Copy out all lines in the data below containing the string "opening".

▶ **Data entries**
.....

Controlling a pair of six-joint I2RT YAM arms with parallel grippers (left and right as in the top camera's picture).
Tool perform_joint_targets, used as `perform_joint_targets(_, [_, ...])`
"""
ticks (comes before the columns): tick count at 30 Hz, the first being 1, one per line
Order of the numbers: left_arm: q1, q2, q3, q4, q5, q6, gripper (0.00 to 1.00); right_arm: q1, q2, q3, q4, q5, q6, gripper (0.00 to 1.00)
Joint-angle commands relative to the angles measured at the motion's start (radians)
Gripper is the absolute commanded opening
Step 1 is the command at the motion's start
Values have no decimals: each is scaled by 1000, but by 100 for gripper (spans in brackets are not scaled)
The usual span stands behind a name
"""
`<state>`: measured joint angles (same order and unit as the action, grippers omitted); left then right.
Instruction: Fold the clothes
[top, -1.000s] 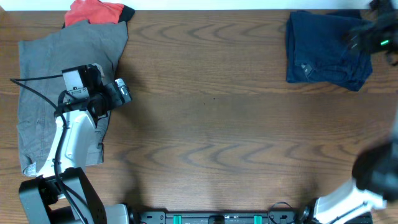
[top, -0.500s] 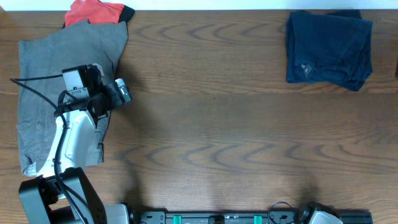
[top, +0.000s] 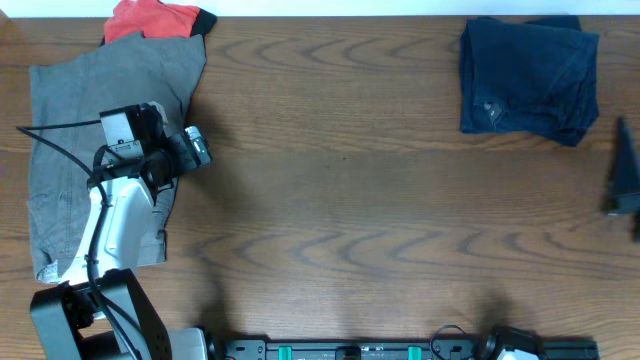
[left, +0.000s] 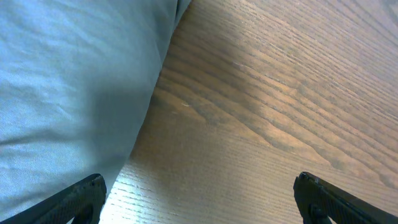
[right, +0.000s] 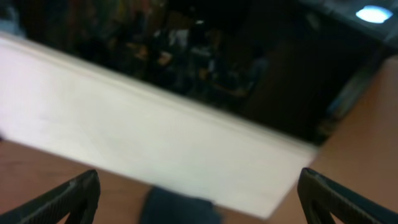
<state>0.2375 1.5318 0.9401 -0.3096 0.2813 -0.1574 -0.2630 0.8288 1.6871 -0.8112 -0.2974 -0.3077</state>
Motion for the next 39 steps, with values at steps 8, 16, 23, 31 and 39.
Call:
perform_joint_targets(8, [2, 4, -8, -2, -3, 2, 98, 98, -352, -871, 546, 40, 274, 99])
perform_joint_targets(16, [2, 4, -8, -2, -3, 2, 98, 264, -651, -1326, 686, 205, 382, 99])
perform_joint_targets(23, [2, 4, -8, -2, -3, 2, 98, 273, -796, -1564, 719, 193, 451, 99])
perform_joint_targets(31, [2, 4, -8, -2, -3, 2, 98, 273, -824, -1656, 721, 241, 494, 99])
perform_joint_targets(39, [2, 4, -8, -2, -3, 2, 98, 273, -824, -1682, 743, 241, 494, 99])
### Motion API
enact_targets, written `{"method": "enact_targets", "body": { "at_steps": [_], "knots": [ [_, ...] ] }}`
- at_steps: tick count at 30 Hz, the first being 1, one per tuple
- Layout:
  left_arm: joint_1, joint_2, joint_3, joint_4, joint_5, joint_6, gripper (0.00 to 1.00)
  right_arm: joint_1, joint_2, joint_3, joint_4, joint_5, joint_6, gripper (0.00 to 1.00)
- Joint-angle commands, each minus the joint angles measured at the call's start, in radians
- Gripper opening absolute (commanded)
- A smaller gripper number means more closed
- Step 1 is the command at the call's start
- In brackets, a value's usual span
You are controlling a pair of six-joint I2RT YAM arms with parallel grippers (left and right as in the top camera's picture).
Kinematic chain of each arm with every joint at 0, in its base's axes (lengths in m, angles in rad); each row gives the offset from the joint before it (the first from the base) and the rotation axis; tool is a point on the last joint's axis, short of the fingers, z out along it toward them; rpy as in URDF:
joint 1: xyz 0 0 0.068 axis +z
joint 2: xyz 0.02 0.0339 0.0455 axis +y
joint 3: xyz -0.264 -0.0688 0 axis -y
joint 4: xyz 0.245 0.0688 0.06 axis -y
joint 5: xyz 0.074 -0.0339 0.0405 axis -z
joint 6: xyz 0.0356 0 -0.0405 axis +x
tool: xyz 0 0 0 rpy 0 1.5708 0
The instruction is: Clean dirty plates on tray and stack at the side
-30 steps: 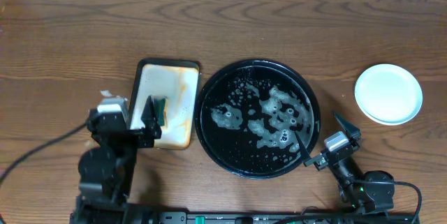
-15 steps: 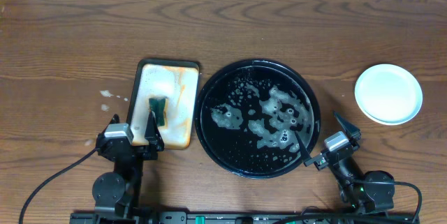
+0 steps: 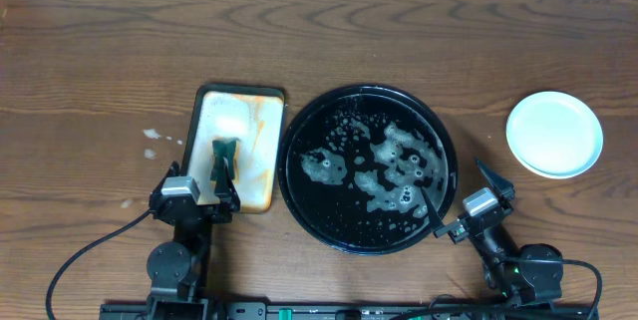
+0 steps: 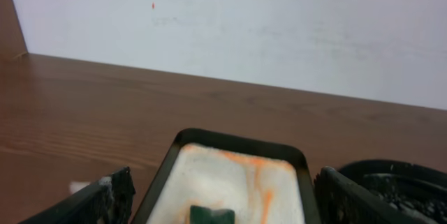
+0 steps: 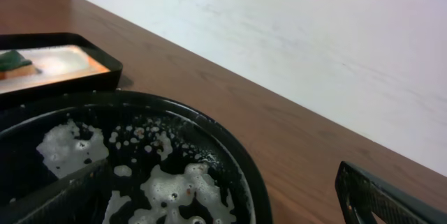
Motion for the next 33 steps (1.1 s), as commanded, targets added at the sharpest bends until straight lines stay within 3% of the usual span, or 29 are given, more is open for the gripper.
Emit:
{"method": "enact_targets", "body": {
  "at_steps": [1, 10, 33],
  "knots": [
    [0.004, -0.009, -0.003, 0.000, -0.005, 0.003, 0.84, -0.012, -0.006, -0.005, 0.000, 0.000, -0.011, 0.99],
    [0.004, -0.006, -0.002, -0.127, -0.005, 0.003, 0.84, -0.012, -0.006, -0.005, 0.000, 0.000, -0.011, 0.99],
    [0.004, 0.009, -0.002, -0.124, -0.005, 0.003, 0.84, -0.012, -0.006, -0.005, 0.000, 0.000, -0.011, 0.99]
  ]
}}
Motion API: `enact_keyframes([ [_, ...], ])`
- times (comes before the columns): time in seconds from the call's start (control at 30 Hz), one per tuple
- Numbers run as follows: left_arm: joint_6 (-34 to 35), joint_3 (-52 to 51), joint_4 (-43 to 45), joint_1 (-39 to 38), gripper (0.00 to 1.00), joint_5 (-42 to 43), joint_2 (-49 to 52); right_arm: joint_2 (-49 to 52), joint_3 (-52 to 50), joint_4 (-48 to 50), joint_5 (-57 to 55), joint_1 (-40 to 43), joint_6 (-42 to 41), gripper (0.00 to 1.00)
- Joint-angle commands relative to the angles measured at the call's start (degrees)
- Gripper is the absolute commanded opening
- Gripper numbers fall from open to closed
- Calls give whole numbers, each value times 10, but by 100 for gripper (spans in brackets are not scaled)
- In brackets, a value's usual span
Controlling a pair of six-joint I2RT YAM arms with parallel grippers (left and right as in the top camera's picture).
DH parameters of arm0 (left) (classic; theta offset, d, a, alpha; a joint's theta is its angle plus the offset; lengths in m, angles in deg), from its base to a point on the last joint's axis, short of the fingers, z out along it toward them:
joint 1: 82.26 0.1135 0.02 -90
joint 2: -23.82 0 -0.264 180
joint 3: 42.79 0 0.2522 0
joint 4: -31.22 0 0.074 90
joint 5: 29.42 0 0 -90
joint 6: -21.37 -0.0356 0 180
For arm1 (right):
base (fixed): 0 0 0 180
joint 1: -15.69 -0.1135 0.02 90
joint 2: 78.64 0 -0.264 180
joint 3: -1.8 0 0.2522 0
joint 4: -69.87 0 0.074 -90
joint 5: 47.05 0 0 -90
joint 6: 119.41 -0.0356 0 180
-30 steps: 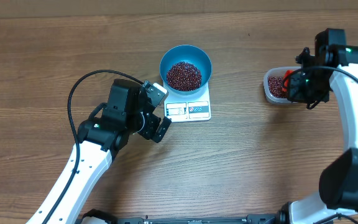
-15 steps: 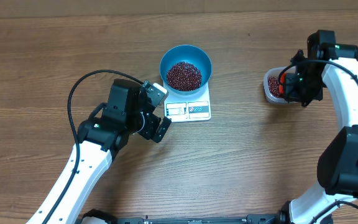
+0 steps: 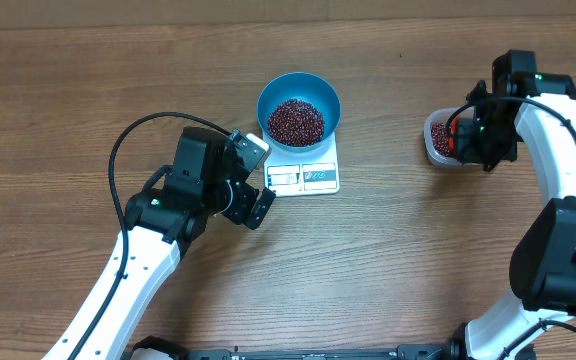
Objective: Scoop item into bowl and weigh 150g on scale
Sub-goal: 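Dip the red scoop into the tub and scoop beans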
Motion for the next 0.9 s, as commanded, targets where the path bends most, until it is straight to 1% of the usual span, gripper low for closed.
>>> enact_keyframes([
  [0.0, 7, -2, 0, 2, 100, -4, 3, 1, -25, 8, 11, 2, 4, 4],
  [0.1, 7, -2, 0, 2, 100, -4, 3, 1, -32, 12, 69, 2, 32, 4],
  [0.3, 7, -2, 0, 2, 100, -4, 3, 1, -32, 17, 158, 2, 51, 4],
  [0.5, 7, -2, 0, 2, 100, -4, 3, 1, -32, 18, 197, 10, 45, 4],
  [0.87, 7, -2, 0, 2, 100, -4, 3, 1, -32, 14, 279, 106, 37, 4],
])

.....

▶ **Result for this task**
Gripper is the absolute commanded opening
- Gripper opening absolute (commanded)
- Gripper is the absolute commanded opening

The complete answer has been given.